I Guess This Constitutes Praise...

At the beginning of January, in the bookshop of Terminal 2 at San Francisco airport, I looked for a translation of the Iliad – not that I really expected to find one. But there were ten: one succinct W.H.D. Rouse prose translation and one Robert Graves, in prose and song, both in paperback; two blank verse Robert Fagles in solid covers; one rhythmic Richmond Lattimore with a lengthy new introduction; and three hardback copies of the new Stephen Mitchell translation, with refulgent golden shields on the cover and several endorsements on the back, of which the most arresting is by Jaron Lanier, author of You Are Not a Gadget: ‘The poetry rocks and has a macho cast to it, like rap music.’
The Fitzgerald translation is my favorite. If you want to do yourself a favor, though, don't buy it as a book.

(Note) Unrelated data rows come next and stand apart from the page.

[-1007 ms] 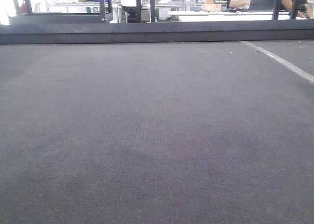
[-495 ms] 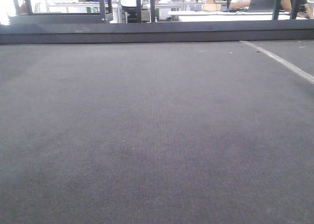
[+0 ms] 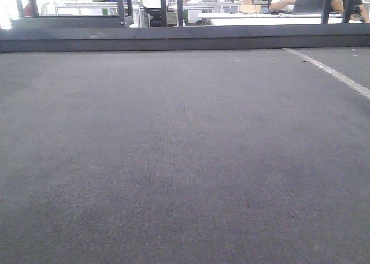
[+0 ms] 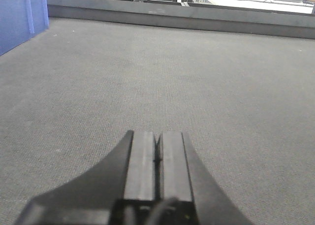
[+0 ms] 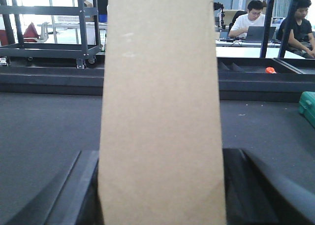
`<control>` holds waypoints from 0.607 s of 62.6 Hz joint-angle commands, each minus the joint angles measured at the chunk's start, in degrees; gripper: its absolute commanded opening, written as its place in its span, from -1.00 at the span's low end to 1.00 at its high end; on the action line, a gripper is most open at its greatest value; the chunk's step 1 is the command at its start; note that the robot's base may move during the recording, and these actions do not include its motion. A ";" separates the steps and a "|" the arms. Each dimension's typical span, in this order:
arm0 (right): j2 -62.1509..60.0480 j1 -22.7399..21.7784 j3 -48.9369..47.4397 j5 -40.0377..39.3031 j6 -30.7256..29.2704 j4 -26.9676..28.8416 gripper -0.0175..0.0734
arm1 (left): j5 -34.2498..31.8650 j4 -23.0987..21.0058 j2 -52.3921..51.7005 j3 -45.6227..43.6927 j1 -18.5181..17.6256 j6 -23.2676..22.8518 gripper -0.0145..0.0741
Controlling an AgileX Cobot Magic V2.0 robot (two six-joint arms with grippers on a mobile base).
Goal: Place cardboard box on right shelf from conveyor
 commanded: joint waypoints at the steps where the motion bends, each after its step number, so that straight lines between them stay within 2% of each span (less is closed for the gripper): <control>1: 0.62 -0.33 -1.70 -5.44 -0.53 -0.87 0.31 | -4.65 -0.27 -0.57 -0.16 -0.04 -0.29 -0.94; 38: 0.62 -0.33 -1.70 -7.96 -0.53 -0.87 0.29 | -4.65 -0.27 -0.57 -0.16 -0.04 -0.29 -0.94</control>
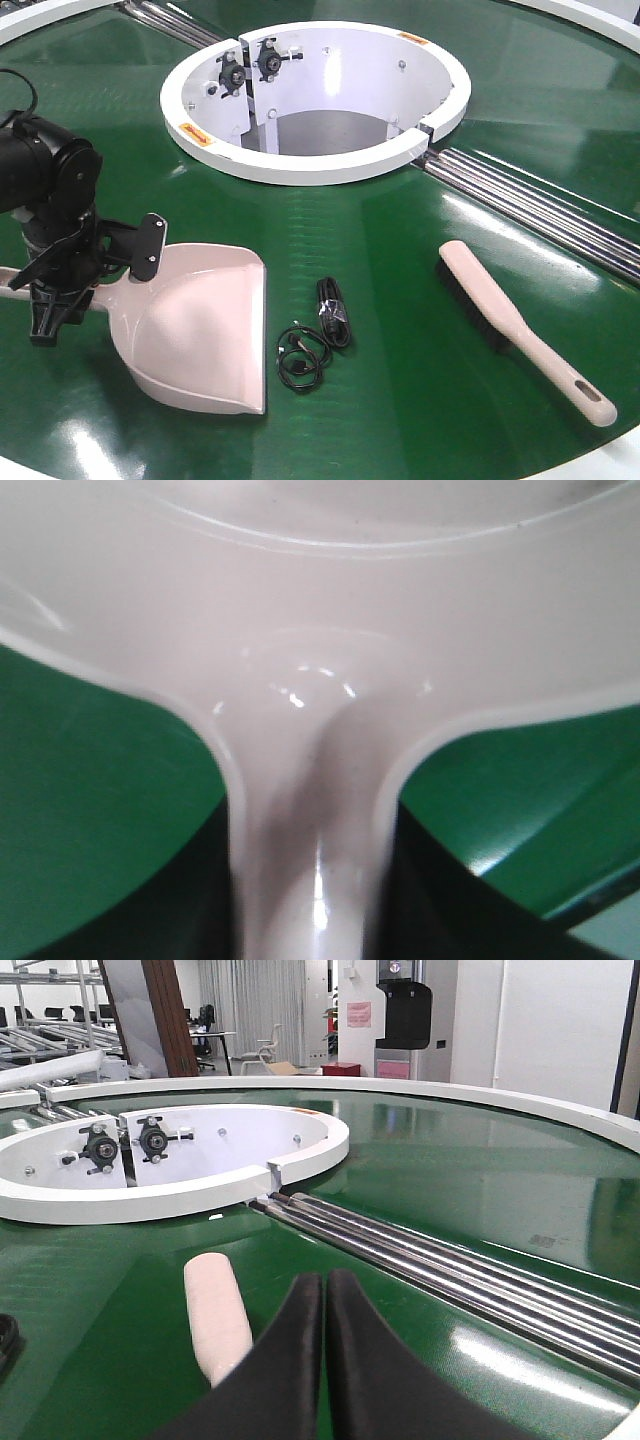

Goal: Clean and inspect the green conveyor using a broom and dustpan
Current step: 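Hold the dustpan with the left gripper while the right arm moves toward the brush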

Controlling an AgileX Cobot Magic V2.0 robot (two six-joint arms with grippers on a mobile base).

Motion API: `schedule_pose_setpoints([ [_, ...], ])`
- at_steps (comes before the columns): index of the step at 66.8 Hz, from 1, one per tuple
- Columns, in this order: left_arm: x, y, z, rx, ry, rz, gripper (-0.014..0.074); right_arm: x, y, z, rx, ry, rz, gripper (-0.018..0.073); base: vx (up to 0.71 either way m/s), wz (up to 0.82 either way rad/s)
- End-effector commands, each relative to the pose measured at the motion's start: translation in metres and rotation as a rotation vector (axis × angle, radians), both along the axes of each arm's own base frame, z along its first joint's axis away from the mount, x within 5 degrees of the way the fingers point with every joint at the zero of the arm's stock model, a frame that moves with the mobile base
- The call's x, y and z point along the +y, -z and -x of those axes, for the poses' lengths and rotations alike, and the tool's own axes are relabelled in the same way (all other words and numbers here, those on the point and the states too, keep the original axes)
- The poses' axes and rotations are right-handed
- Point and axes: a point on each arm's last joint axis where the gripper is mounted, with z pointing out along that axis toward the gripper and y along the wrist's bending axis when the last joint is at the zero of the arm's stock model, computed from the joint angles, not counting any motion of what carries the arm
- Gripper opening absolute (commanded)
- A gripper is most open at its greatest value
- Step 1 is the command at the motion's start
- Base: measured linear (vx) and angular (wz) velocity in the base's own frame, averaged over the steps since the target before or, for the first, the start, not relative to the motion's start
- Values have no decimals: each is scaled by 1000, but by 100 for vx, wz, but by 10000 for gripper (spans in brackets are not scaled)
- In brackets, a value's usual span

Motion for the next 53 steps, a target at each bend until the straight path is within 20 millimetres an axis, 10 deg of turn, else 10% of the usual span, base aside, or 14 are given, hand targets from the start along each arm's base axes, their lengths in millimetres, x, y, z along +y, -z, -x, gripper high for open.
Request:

The Iliad is oral poetry, and you will do far better to hear it aloud.

1 comment:

  1. The Iliad is oral poetry, and you will do far better to hear it aloud.

    Absolutely. I'm not much on poetry at all, and the repetitious nature of "Homer's" epics is deadly dull when read (never mind that the repetition and the poetic rhythms were a mnemonic for the ancients), but when I heard my college prof sing/chant the Iliad in my Attic Greek class, it was music.